I was thinking...

_Brittany_

Well-known member
that maybe we have s.a because people are always pointing out how shy we are and stuff like that, you know? like when people ask us stupid questions like "why are you so quiet?" or "why don't you talk?" that just makes us feel like there's something wrong with us when really there's not, not everyone is a social butterfly! If people would just realize and except that maybe we wouldn't be this way..you get me?

:?:
 
I actually don't really mind that much when people say that about me, because people aren't usually mean about it to me. I kind of like the attenion actually.

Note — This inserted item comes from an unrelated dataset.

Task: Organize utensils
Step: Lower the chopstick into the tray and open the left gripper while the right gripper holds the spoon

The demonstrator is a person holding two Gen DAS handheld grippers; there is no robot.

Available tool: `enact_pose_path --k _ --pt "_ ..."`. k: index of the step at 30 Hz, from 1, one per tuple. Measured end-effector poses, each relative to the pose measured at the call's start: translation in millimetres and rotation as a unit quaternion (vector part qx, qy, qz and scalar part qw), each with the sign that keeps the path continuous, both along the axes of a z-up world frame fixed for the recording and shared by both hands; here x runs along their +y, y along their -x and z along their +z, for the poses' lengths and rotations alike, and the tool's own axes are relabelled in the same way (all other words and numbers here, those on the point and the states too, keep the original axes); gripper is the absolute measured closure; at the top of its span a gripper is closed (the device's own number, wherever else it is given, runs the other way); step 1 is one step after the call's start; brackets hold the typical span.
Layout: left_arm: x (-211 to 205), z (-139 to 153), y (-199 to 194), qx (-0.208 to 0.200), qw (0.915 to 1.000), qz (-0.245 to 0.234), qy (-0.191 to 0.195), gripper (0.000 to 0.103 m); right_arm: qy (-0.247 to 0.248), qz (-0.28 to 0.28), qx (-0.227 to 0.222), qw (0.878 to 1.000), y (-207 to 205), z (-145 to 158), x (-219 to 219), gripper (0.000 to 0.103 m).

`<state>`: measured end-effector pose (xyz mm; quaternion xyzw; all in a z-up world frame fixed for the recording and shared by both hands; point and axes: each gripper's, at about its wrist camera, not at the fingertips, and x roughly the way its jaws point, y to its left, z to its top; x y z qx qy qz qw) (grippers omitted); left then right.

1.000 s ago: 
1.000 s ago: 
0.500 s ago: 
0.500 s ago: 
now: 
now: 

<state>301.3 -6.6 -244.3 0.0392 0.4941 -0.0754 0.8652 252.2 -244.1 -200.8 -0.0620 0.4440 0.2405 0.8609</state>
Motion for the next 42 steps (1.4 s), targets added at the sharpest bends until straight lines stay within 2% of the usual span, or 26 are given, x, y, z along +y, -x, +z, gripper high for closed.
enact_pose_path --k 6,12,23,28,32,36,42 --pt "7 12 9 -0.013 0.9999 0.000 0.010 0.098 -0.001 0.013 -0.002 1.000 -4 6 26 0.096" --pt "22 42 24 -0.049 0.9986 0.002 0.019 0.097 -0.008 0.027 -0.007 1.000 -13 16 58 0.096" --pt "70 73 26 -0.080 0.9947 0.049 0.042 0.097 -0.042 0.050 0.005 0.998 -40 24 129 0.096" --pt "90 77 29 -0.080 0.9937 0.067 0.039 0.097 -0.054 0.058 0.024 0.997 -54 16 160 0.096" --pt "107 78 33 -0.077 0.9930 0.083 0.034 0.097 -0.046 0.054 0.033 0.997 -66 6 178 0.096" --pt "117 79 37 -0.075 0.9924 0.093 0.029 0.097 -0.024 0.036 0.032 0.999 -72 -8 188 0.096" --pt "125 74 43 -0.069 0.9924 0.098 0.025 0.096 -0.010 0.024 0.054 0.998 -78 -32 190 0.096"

I know this isn't really the reason I have social phobia, but it could be for some people.
 

dottie

Well-known member
no, i have always been shy/afraid first then people call me on it. it puts me on the spot and triggers more anxiety during that moment but it isn't the deep rooted cause of my anxiety problems.

the cause of it is probably a combination of my brain chemistry and the way my parents conditioned me to behave and [not] believe in myself. the brain chemsitry made me suseptable to being a shy, sensitive person. the conditioning by my parents was the nail in the coffin that assured me that i was unworthy to be around other people, that i was bad, that others were more important than me, and i needed to pine for their acceptance. mostly it was mother's caniving, manipulative, mentally abusive ways. why she would enjoy tormenting and humiliating her own child, who was already painfully shy, to make herself feel better- i will never know. that is why i am barely-functioning and socially inept at 28.

ps: sorry. i need therapy. in a bad way.
 

autumn_82

Well-known member
dottie said:
no, i have always been shy/afraid first then people call me on it. it puts me on the spot and triggers more anxiety during that moment but it isn't the deep rooted cause of my anxiety problems.

the cause of it is probably a combination of my brain chemistry and the way my parents conditioned me to behave and [not] believe in myself. the brain chemsitry made me suseptable to being a shy, sensitive person. the conditioning by my parents was the nail in the coffin that assured me that i was unworthy to be around other people, that i was bad, that others were more important than me, and i needed to pine for their acceptance. mostly it was mother's caniving, manipulative, mentally abusive ways. why she would enjoy tormenting and humiliating her own child, who was already painfully shy, to make herself feel better- i will never know. that is why i am barely-functioning and socially inept at 28.

ps: sorry. i need therapy. in a bad way.

I'm sorry you had such an awful family situation! Things like that can really damage people. I feel similarly about my anxiety being exacerbated by people pointing out my shyness (and not in a mean way either), yet my SA having been a combination of "nature and nurture." I've always been the shy sensitive kid. Things that didn't seem to affect others always went straight to my heart. For that reason my life (which seemed easy enough to the outside observer) was at times really hard and scary. I've had wonderful parents, but I have an aunty and older cousin who were bullies to me throughout my life. I've wondered if some of the ways she behaved towards me and others in her life would qualify as mental abuse. She would be nice one minute, and unreasonably nasty the next, behaving in a way that was way out of bounds for treating a child. She would talk badly about my mother every chance she got, with her friends, my uncle and grandma, right in front of me, and tried to make me agree. She'd treat me like she resented me being there and wanted me to get lost. It was really traumatic, and I'd keep track of her schedule so as to avoid her (and her nasty mouth). My temperament had a large role to play in my getting so scarred by that and other childhood situations. My brother was around the same people as me, same community, but he turned out fine. So now I have to work on just becoming normal again which is happening very slowly.
 

recluse

Well-known member
I have always been shy even before comments that i am quiet started. I noticed form an early age that i was not outgoing like my peers at school and i had no assertion. I just have always been shy.